I quietly chuckle. “Yeah, well, sometimes I don’t give a shit about your rules, Miller, and right now is one of those times.”

“Why haven’t you tried to break the one where you sleep in my bed?”

Wait . . . what?

I play with the hair framing her face, pushing it out of the way so I can see her better. “Do you want me to break that rule?”

“I’m just wondering why you haven’t tried.”

“You’re confusing the hell out of me, Montgomery.”

“I’m confusing myself too.”

I readjust my hold on them. “I haven’t tried to sneak into your bed mostly for your sake, because I’m fairly certain if we start having sleepovers, you’re going to low-key fall in love with me and I know how adamant you are about this remaining a fling.”

A sleepy smile lifts on her lips. “I missed you.”

Her jade green eyes shoot open at that, and I can’t help but quietly laugh at her exhausted candor.

We’ve seen each other every day since she got to Chicago, so that’s not what she’s referring to. But taking care of a sick Max has been done in shifts, both of us too tired to do anything together once he’s finally asleep.

“Told you, Mills.
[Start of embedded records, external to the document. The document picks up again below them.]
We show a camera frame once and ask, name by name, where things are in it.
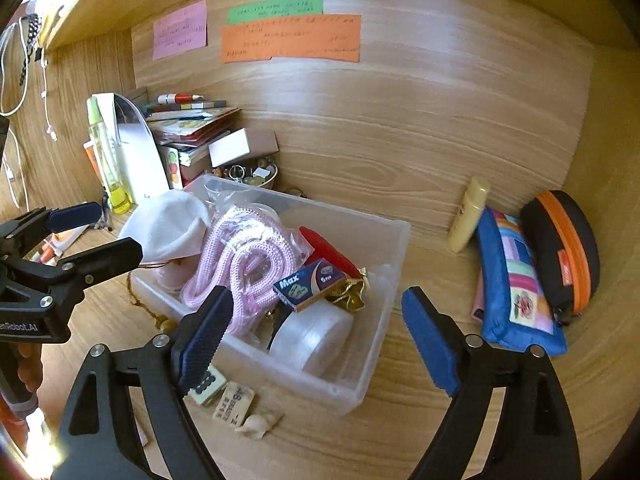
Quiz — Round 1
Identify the mahjong tile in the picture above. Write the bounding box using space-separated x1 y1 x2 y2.
187 365 226 406

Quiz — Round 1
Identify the white drawstring pouch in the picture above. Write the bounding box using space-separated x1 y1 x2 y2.
119 192 212 261

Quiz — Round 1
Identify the blue staples box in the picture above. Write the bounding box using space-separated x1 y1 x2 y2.
272 258 348 313

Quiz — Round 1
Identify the small printed cream box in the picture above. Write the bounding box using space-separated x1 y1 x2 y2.
212 382 258 423

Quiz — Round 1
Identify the pale yellow tube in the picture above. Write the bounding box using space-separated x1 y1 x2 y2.
447 176 492 253

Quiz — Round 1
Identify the clear plastic bin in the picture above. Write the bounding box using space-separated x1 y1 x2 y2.
131 174 412 417

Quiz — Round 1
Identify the pink flat case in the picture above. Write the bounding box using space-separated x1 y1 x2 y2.
470 260 488 322

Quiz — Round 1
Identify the black case with orange zip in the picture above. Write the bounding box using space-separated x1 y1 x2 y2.
519 190 600 326

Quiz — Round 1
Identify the pink sticky note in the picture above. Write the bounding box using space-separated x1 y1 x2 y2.
152 0 208 61

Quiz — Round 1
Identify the bowl of trinkets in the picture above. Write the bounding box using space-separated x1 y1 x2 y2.
217 157 280 191

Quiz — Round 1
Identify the green sticky note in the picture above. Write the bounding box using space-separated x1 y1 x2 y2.
227 0 324 25

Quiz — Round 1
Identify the pink rope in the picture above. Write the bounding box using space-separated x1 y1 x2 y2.
180 205 298 336

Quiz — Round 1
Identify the translucent white round jar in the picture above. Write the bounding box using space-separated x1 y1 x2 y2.
269 300 353 376

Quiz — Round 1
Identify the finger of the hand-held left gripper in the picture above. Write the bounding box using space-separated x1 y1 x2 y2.
0 201 104 266
30 237 144 311

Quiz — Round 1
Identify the green spray bottle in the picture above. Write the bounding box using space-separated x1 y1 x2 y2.
86 96 133 215

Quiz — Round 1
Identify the orange tube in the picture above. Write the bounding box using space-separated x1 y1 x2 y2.
82 141 101 181

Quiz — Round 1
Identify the red and white pen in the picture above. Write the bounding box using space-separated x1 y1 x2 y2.
157 92 206 105

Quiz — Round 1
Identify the white paper folder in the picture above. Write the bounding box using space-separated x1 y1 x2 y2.
97 92 171 206

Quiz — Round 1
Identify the person's left hand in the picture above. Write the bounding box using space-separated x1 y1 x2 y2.
14 345 43 401

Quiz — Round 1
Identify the white cable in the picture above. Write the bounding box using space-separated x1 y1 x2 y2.
37 50 58 141
0 15 31 116

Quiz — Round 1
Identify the orange sticky note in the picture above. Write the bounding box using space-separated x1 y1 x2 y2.
220 14 362 64

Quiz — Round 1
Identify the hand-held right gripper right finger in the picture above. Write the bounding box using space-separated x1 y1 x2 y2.
401 286 583 480

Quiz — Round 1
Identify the black and white braided strap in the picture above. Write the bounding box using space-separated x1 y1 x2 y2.
20 15 41 86

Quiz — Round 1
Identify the blue patchwork pouch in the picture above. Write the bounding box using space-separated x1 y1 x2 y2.
475 206 570 358

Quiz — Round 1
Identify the brown beaded cord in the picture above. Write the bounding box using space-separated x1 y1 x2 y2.
127 272 178 333

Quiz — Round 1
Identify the white and brown box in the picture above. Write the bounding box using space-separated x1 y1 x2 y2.
208 127 279 168

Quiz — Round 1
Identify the red pouch with gold cord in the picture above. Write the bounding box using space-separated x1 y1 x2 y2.
299 226 371 313

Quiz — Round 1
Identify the stack of books and cards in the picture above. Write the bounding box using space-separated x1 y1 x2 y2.
145 100 241 181

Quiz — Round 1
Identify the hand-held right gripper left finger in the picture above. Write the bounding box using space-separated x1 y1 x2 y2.
50 284 236 480

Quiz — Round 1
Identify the cream animal figurine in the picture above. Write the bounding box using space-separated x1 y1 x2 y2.
235 410 285 442
You’re already falling.”

“I don’t fall in love.”

Those words instantly change the playful vibe. She wants a no-strings-attached kind of life, and the deeper we get into this, it’s clear the only life I’m complicating is my own.

She continues our hushed conversation. “I’m sorry I couldn’t get Max settled down tonight.”

My eyes flicker to my sleeping son who is very much settled down in her arms.

“I think he hates me,” she continues.

“What are you talking about?”

“I tried to get him to sleep, I really did, but he didn’t want me.” Her voice cracks, the words whispered but watery, and her greens are glossed over in a way I’ve never seen. “I didn’t know what to do.”

A single but shocking tear rolls down her cheek, and I swiftly wipe it away with the pad of my thumb.

She’s clearly more exhausted than I assumed because Miller is not a crier.

“He kept screaming and crying and I really think he hates me, and you hated me when I first got here, and I just know you’ll both love that redhead.”

What the fuck is she on about?

More tears fall from her closed eyes, and I clean them up, reminding myself not to give her shit tomorrow once we’ve both gotten some sleep. Knowing Miller, she’s going to cringe at the reminder that she was so vulnerable.